Et ce sourire subitement évoqua en Christophe un souvenir disparu de sa petite enfance… Il avait six à sept ans, il était à l’école, il était malheureux, il venait d’être humilié et battu par des camarades plus âgés et plus forts, tous se moquaient de lui, et le maître l’avait injustement puni ; accroupi dans un coin, délaissé, tandis que les autres jouaient, il pleurait tout bas. Une petite fille mélancolique qui ne jouait pas avec les autres, — (il la revoyait en ce moment, lui qui n’y avait jamais pensé, depuis : elle était courte de taille, la tête grosse, les cheveux et les cils d’un blond tout à fait blanc, les yeux d’un bleu très pâle, les joues larges et blêmes, les lèvres grosses, la figure un peu bouffie, et de petites mains rouges), — elle était venue près de lui, elle s’était arrêtée, son pouce dans sa bouche, et l’avait regardé pleurer ; puis elle avait mis sa menotte sur la tête de Christophe, et elle lui avait dit, timidement, précipitamment, avec le même sourire compatissant :

— Ne pleure pas, ne pleure pas !…

Alors, Christophe n’y avait plus tenu, il avait éclaté en sanglots, appuyant son nez contre le tablier de la petite qui répétait, d’une voix tremblante et tendre :

— Ne pleure pas…

Elle était morte, peu de temps après, quelques semaines peut-être ; quand avait lieu cette scène, elle devait être déjà sous la main de la mort… Pourquoi pensait-il à elle, en ce moment ? Il n’y avait aucun rapport entre cette petite morte oubliée, humble fillette du peuple d’une lointaine ville allemande, et l’aristocratique jeune dame qui le regardait maintenant. Mais il n’est qu’une seule âme pour tous ; et bien que les millions d’êtres semblent différents entre eux, comme les mondes qui roulent dans le ciel, c’est le même éclair de pensée ou d’amour qui resplendit, à la fois, dans les cœurs séparés par les siècles. Christophe venait de retrouver la lueur qu’il avait vu passer sur les lèvres décolorées de la petite consolatrice…

Cela ne dura qu’une seconde. Un flot de monde bloqua la porte et cacha à Christophe la vue de l’autre salon. Il se recula rapidement dans l’ombre, hors de l’atteinte du miroir ; il craignait que son trouble ne fût remarqué. Mais quand il fut plus calme, il voulut la revoir. Il avait peur qu’elle ne fût partie. Il entra dans le salon ; et, au milieu de la foule, il la retrouva aussitôt, quoiqu’elle ne fût plus de même qu’elle lui était apparue dans la glace. Maintenant, il la voyait de profil, assise dans un cercle de dames élégantes ; un coude sur le bras du fauteuil, le corps un peu penché, la tête appuyée sur sa main, elle écoutait les causeries, avec un sourire intelligent et distrait ; elle avait l’air et les traits du jeune saint Jean, écoutant et voyant, les yeux à demi fermés, souriant à sa pensée, dans la Dispute de Raphaël…
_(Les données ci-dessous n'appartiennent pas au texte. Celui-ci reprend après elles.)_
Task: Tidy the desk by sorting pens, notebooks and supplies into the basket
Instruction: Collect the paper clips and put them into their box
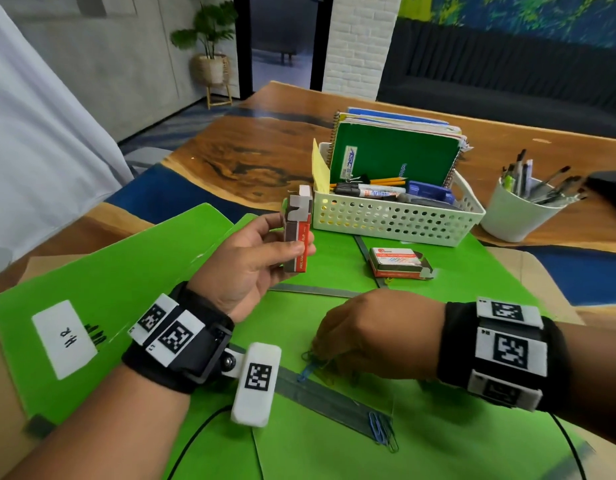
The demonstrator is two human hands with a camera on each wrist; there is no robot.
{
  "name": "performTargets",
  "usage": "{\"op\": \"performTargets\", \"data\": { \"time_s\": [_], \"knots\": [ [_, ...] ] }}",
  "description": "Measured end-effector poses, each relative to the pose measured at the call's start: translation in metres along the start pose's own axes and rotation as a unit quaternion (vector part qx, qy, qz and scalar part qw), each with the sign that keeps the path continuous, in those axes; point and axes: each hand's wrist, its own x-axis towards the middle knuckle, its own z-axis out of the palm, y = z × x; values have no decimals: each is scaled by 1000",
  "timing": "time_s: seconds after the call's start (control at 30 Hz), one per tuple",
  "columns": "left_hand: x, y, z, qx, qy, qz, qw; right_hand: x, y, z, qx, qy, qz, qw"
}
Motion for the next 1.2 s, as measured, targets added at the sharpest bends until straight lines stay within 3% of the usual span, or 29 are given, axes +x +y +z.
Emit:
{"op": "performTargets", "data": {
  "time_s": [0.2, 0.4, 0.67, 0.73, 0.83, 0.9, 1.03, 1.2],
  "knots": [
    [-2, -2, 3, 21, -12, -21, 999, -6, 1, 6, -22, 73, -41, 996],
    [-5, 1, 5, 26, -13, -25, 999, 3, 0, 3, -62, 92, -18, 994],
    [-4, -5, 3, 102, -32, -69, 992, -15, -3, -95, -40, 311, 71, 947],
    [-4, -8, 5, 131, -49, -69, 988, -12, 4, -109, -84, 265, 92, 956],
    [-6, -9, 8, 159, -72, -68, 982, -2, 10, -111, -125, 112, 99, 981],
    [-7, -10, 9, 179, -81, -67, 978, 3, 7, -107, -139, 61, 99, 983],
    [-7, -11, 6, 198, -85, -76, 973, 11, -1, -100, -155, 32, 84, 984],
    [-5, -13, 4, 174, -80, -80, 978, 15, 2, -92, -89, 74, 82, 990]
  ]
}}
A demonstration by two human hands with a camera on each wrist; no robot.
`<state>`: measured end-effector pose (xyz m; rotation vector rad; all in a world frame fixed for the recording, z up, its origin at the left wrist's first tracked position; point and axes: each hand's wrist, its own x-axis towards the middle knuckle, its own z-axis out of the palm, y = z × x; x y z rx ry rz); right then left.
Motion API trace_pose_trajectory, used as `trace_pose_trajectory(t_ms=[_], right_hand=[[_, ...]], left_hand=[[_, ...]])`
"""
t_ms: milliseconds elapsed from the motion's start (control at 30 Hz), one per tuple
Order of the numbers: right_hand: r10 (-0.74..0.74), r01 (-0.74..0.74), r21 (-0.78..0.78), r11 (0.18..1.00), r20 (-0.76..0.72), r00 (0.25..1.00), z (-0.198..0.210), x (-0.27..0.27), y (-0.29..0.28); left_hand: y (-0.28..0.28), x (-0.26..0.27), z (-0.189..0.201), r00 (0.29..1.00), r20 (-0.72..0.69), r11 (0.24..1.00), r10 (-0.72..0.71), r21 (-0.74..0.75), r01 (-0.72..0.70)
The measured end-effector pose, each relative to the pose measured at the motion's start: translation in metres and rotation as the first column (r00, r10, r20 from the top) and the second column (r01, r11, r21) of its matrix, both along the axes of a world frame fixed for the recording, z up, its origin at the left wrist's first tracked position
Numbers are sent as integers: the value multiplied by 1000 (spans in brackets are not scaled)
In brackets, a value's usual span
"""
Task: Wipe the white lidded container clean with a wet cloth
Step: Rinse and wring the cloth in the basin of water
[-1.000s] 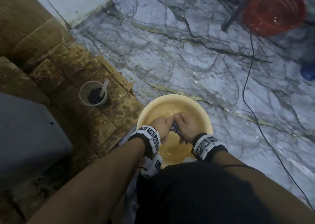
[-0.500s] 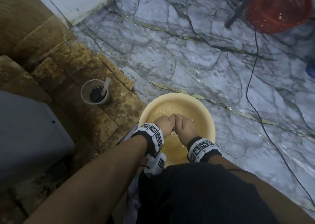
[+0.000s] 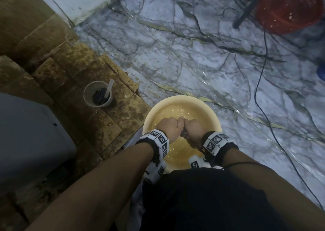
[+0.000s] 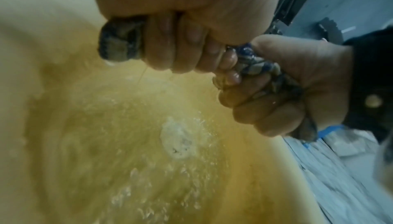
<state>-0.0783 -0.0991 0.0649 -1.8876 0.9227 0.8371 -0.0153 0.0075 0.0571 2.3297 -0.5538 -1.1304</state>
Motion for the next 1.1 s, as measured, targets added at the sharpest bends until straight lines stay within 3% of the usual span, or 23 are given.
trace_pose_trajectory(t_ms=[67,100,167,267,367,467,700,833,900,967,1033,1100], right_hand=[[-266,266,180,947,-21,964,7,5,1],[-302,293,192,937,17,953,7,5,1],[-293,261,189,947,168,941,1,3,3],[-231,208,101,973,476,849,-14,-4,7],[-109,145,-19,989,566,817,-21,-12,15],[-42,124,-116,985,540,841,-17,-15,20],[11,32,-116,993,354,935,-5,-6,10],[251,-217,-212,953,153,956,0,0,5],[402,-375,-274,886,47,914,3,2,7],[458,-431,-317,845,13,889,3,3,8],[330,-304,-240,922,76,941,1,4,5],[23,-7,-87,996,183,983,-3,2,2]], left_hand=[[1,3,2,1000,13,1000,-7,-15,7],[1,5,1,1000,8,1000,-5,-26,5],[0,11,-5,999,-42,999,35,-23,-36],[-1,20,-8,974,-147,984,174,-16,-178],[-3,20,-5,937,-250,968,243,1,-251],[-7,16,3,928,-299,975,220,47,-216],[-2,11,-4,982,-142,990,121,82,-110],[-2,10,-2,989,-114,993,100,77,-91],[-2,10,-3,989,-117,993,89,82,-80],[-2,9,-3,987,-120,992,104,90,-93],[-2,8,-3,983,-139,990,123,85,-112],[-1,8,-1,977,-164,989,136,84,-123]])
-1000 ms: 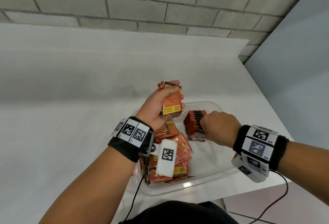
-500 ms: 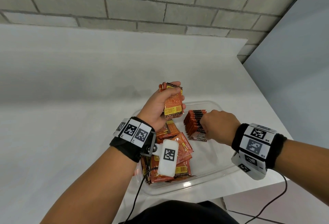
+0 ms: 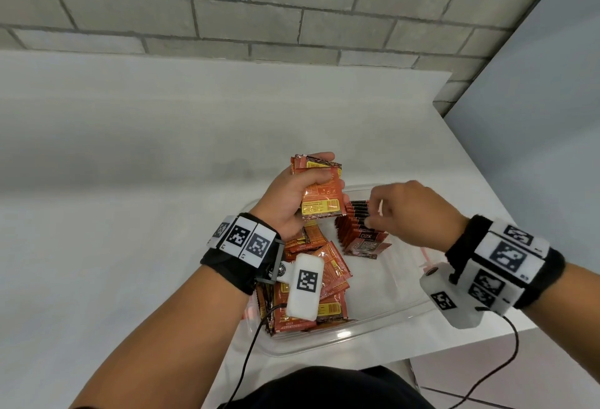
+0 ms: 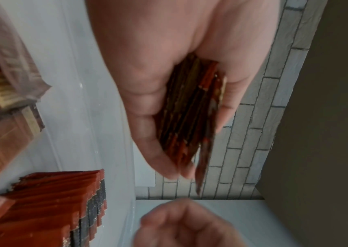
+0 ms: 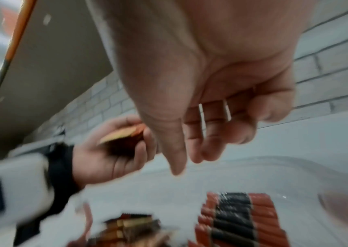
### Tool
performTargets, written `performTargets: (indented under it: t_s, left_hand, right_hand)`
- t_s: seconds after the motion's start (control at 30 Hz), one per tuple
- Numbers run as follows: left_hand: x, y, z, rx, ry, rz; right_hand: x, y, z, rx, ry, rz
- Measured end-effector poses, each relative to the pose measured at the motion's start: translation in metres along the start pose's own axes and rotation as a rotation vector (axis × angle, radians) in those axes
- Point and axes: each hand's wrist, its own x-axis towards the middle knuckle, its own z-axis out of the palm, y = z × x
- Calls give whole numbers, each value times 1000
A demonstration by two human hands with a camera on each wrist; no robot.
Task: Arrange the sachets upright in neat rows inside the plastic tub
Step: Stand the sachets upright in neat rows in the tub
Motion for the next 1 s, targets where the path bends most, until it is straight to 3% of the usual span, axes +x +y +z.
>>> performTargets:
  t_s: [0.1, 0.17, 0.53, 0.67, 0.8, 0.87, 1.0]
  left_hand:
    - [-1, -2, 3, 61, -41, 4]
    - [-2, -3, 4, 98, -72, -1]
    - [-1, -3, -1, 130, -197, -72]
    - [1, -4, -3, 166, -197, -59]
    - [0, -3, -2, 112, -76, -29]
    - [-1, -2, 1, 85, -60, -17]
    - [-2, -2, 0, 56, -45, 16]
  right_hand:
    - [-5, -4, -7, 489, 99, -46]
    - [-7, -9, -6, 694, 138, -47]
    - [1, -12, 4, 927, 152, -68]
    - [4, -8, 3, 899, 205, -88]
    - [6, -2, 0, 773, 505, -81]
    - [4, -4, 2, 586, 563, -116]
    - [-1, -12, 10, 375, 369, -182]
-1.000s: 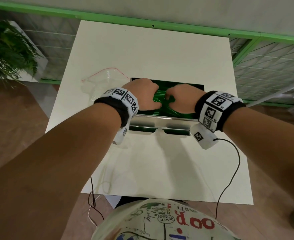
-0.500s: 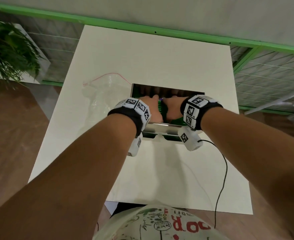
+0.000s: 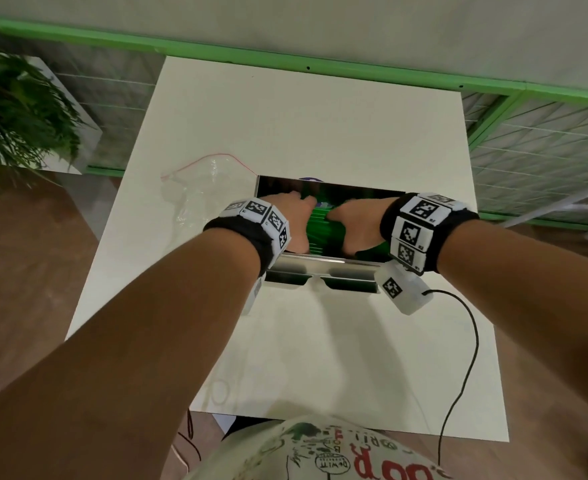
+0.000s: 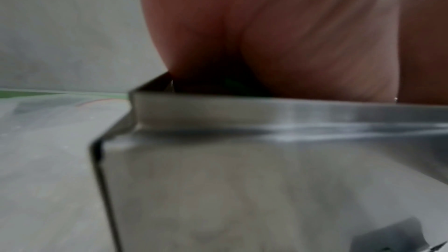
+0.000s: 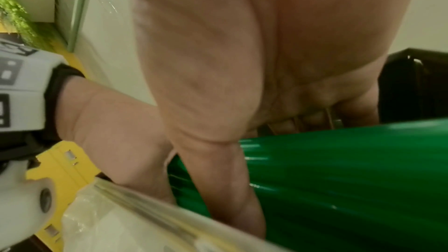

Alors, elle leva les yeux, le vit, et ne fut pas étonnée. Et il vit que son sourire était pour lui. Il la salua, ému, et il s’approcha d’elle.

— Vous ne me reconnaissez pas ? dit-elle.

À cet instant, il la reconnut :

— Grazia… dit-il[1].

Au même moment, l’ambassadrice, qui passait, se félicitait que la rencontre, depuis longtemps cherchée, se fût enfin produite ; et elle présentait Christophe à « la comtesse Berény ». Mais Christophe était si ému qu’il n’entendait même pas ; et il ne remarquait point ce nom étranger. C’était toujours pour lui sa petite Grazia.

  1. Voir Jean-Christophe à Paris. I. La Foire sur la Place.